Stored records

☆ ☆ ☆ ☆ ☆

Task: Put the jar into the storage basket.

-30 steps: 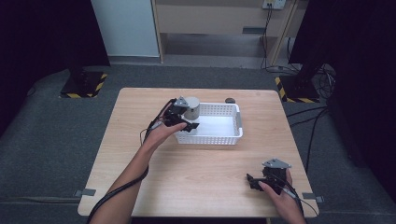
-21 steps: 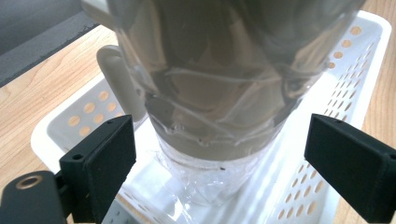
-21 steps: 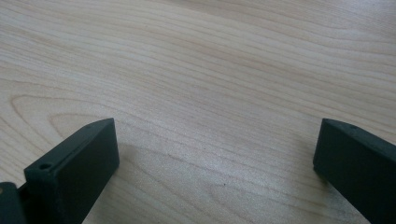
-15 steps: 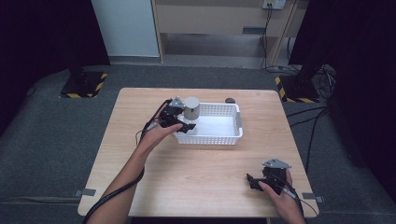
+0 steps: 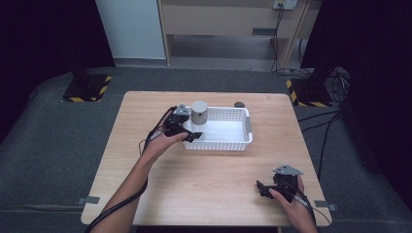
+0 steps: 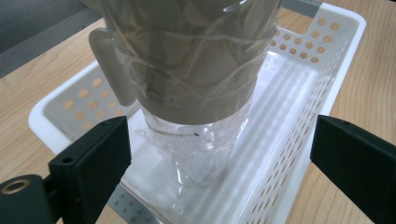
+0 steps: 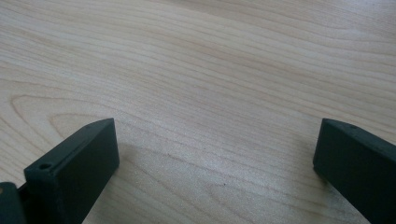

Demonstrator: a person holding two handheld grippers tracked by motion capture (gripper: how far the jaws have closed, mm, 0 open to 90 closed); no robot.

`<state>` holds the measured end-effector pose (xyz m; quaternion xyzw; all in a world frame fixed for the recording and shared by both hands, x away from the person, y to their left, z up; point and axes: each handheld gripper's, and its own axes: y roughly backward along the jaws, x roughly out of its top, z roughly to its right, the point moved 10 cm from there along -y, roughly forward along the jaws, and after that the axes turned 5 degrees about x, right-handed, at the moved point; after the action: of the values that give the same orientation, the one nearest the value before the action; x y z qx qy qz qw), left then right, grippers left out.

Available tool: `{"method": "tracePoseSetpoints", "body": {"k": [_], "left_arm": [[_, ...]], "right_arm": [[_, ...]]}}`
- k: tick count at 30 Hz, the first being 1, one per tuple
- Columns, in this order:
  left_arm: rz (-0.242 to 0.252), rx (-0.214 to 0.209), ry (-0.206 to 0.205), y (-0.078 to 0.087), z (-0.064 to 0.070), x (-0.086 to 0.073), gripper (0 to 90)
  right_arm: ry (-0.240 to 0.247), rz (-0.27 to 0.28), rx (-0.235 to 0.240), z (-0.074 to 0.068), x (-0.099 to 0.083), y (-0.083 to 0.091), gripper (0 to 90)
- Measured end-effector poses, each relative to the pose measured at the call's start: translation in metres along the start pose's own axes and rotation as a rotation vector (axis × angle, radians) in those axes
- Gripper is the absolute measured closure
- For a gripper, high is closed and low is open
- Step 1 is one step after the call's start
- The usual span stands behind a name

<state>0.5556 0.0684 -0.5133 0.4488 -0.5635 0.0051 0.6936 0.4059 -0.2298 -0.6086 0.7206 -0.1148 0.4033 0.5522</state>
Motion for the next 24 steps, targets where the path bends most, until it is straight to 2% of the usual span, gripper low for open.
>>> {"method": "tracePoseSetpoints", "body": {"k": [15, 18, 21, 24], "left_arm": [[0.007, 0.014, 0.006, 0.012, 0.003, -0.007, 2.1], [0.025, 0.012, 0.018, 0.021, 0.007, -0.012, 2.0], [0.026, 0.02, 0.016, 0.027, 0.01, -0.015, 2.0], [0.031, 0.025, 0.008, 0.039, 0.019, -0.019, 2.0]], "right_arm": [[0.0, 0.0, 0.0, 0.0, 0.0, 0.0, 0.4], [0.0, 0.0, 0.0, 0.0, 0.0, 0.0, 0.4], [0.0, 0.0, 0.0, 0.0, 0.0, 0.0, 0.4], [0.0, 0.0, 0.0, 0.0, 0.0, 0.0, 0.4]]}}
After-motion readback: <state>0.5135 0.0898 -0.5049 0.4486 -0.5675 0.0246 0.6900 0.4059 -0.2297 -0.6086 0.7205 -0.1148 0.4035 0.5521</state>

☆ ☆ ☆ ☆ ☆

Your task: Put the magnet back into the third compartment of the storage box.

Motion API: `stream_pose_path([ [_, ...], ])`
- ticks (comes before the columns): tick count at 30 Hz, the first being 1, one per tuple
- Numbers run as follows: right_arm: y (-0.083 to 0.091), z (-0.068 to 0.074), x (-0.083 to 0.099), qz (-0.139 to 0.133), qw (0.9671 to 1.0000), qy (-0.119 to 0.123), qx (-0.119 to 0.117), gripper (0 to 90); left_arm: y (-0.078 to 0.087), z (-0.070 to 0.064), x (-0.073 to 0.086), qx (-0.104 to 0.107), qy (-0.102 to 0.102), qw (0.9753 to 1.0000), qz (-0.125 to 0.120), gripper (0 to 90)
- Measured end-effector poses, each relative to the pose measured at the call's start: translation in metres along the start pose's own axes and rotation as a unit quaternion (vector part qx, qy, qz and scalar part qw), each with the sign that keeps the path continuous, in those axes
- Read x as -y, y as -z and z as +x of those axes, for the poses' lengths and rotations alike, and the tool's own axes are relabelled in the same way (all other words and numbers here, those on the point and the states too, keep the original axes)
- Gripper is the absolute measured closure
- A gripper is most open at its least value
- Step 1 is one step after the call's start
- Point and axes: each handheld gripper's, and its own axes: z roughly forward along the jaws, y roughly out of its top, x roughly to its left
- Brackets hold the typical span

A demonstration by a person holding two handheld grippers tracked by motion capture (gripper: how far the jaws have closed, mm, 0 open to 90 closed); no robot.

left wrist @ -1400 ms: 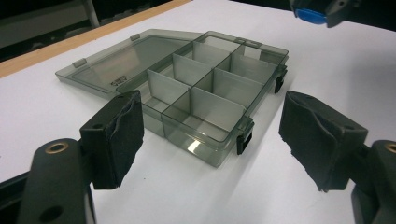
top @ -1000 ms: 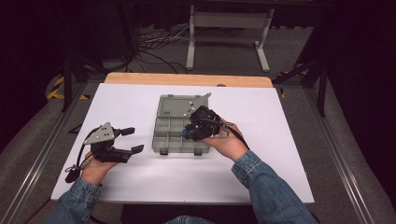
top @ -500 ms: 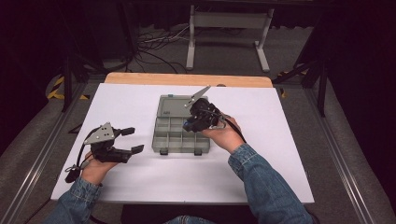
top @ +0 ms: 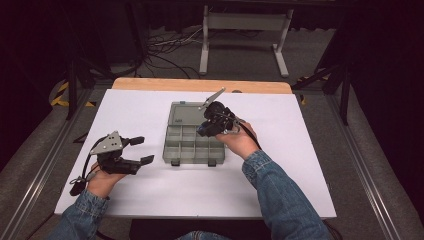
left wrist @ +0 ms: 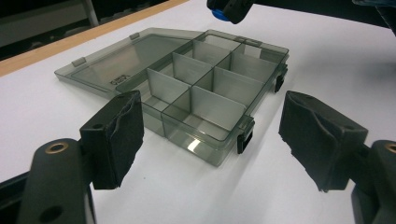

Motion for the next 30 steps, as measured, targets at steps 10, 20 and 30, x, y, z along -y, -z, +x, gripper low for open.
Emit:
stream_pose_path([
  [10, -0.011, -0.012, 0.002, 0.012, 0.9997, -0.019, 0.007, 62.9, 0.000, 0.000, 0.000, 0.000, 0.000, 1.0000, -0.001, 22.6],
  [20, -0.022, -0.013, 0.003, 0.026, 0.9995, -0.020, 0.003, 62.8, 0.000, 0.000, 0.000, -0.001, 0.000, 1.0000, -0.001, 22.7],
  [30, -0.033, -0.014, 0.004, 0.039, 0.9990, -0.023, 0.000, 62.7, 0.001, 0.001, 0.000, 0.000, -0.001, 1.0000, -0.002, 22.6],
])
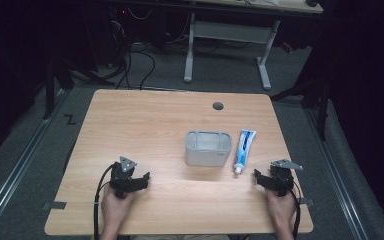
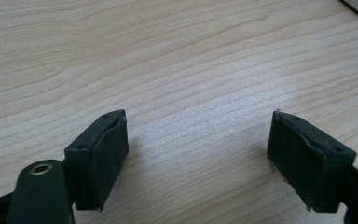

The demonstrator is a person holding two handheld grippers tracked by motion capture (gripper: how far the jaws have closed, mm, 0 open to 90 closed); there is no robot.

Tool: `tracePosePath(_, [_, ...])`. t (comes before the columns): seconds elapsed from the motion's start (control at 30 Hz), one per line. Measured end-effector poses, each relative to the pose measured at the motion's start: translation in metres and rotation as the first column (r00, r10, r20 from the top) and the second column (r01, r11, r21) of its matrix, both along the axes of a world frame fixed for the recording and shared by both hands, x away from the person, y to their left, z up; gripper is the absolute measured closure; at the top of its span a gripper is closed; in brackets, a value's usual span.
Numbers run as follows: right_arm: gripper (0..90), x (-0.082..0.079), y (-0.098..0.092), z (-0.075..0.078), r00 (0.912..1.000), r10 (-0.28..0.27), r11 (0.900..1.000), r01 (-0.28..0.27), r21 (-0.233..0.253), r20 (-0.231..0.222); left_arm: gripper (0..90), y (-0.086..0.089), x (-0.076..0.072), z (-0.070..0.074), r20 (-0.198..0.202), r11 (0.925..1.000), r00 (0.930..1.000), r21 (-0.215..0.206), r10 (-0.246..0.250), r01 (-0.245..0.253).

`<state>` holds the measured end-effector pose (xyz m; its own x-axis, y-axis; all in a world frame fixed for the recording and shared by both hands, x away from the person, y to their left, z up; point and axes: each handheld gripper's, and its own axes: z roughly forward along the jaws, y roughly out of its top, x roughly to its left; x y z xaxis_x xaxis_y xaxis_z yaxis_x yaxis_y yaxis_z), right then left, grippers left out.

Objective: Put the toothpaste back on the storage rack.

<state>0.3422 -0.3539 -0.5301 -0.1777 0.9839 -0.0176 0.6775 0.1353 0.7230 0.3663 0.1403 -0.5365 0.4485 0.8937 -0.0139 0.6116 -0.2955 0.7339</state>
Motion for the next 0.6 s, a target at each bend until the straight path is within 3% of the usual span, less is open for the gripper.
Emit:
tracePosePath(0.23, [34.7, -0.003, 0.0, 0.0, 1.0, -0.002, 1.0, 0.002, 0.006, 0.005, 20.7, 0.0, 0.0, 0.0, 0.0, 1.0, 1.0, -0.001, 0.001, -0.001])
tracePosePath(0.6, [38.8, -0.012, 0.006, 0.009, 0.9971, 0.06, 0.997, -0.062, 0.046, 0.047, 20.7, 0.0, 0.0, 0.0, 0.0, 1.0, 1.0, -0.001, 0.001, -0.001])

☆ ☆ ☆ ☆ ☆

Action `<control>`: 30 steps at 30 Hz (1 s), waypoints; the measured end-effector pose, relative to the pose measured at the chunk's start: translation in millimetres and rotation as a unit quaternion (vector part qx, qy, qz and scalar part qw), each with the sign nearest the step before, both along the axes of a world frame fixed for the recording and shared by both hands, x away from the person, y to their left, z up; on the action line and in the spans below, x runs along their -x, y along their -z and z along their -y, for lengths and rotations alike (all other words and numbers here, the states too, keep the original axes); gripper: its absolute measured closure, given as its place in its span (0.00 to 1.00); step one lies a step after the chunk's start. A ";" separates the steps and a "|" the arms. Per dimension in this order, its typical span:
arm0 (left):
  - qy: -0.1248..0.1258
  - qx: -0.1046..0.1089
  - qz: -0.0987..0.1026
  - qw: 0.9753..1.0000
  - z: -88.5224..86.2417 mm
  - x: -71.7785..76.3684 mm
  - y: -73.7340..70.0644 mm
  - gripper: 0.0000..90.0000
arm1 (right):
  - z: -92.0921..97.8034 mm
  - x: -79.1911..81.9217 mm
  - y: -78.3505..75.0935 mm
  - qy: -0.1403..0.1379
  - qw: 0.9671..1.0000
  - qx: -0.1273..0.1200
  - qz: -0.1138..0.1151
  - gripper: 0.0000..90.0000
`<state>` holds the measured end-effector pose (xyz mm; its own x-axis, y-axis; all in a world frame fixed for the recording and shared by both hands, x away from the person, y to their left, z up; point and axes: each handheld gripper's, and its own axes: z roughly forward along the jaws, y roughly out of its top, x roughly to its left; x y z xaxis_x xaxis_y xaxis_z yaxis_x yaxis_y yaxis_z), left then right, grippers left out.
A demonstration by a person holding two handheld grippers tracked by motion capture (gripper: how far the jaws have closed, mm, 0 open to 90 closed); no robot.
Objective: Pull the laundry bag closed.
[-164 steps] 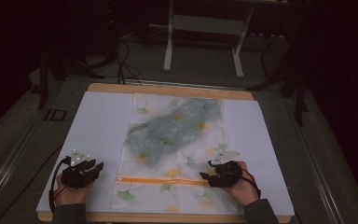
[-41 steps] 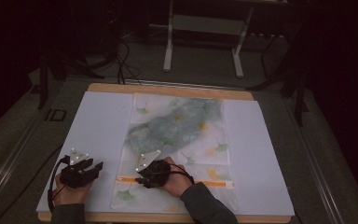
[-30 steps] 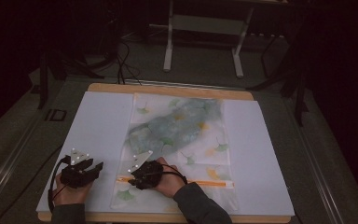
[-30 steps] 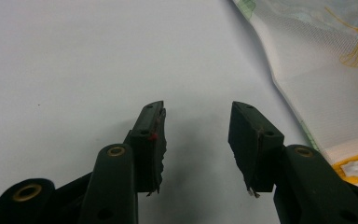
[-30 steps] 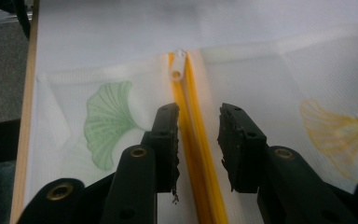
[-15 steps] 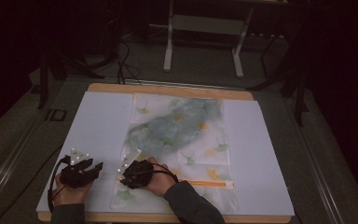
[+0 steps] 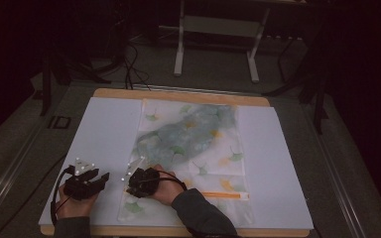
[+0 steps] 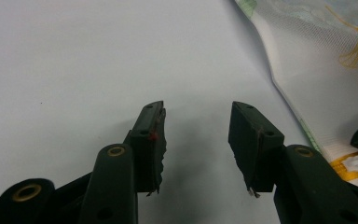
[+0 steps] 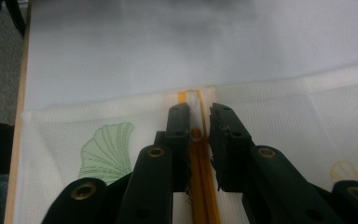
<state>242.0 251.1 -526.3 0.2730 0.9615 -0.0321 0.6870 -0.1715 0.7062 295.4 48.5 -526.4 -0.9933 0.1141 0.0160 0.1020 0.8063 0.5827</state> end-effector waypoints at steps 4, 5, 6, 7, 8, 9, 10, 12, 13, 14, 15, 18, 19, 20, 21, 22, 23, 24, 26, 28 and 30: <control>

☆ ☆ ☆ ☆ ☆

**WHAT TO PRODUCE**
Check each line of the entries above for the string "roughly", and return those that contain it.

**RESPONSE TO THIS TASK**
`<state>` holds the measured end-effector pose (xyz m; quaternion xyzw; all in a world frame fixed for the recording and shared by both hands, x away from the person, y to their left, z up; point and axes: each handheld gripper's, and its own axes: y roughly backward along the jaws, x roughly out of its top, z roughly to its right, the point moved 10 cm from there along -y, roughly forward along the jaws, and after that the axes turned 5 degrees about x, right-handed, at the moved point; after the action: of the values that give the same orientation, the one nearest the value before the action; x y z qx qy qz qw), left then right, grippers left out.
- Point and axes: each handheld gripper's, and its own axes: z roughly forward along the jaws, y roughly out of its top, x roughly to its left
`<state>` holds the measured end-effector pose (xyz m; its own x-axis, y-axis; all in a world frame fixed for the recording and shared by both hands, x away from the person, y to their left, z up; point and axes: each handheld gripper's, and its own axes: z roughly forward along the jaws, y roughly out of its top, x roughly to its left; x y z xaxis_x xaxis_y xaxis_z yaxis_x yaxis_y yaxis_z), right then left, grippers left out.
`<state>` holds the measured end-effector pose (xyz mm; its own x-axis, y-axis; all in a world frame fixed for the recording and shared by both hands, x away from the person, y to their left, z up; point and axes: each handheld gripper's, and its own axes: z roughly forward along the jaws, y roughly out of its top, x roughly to its left; x y z xaxis_x xaxis_y xaxis_z yaxis_x yaxis_y yaxis_z), left then right, grippers left out.

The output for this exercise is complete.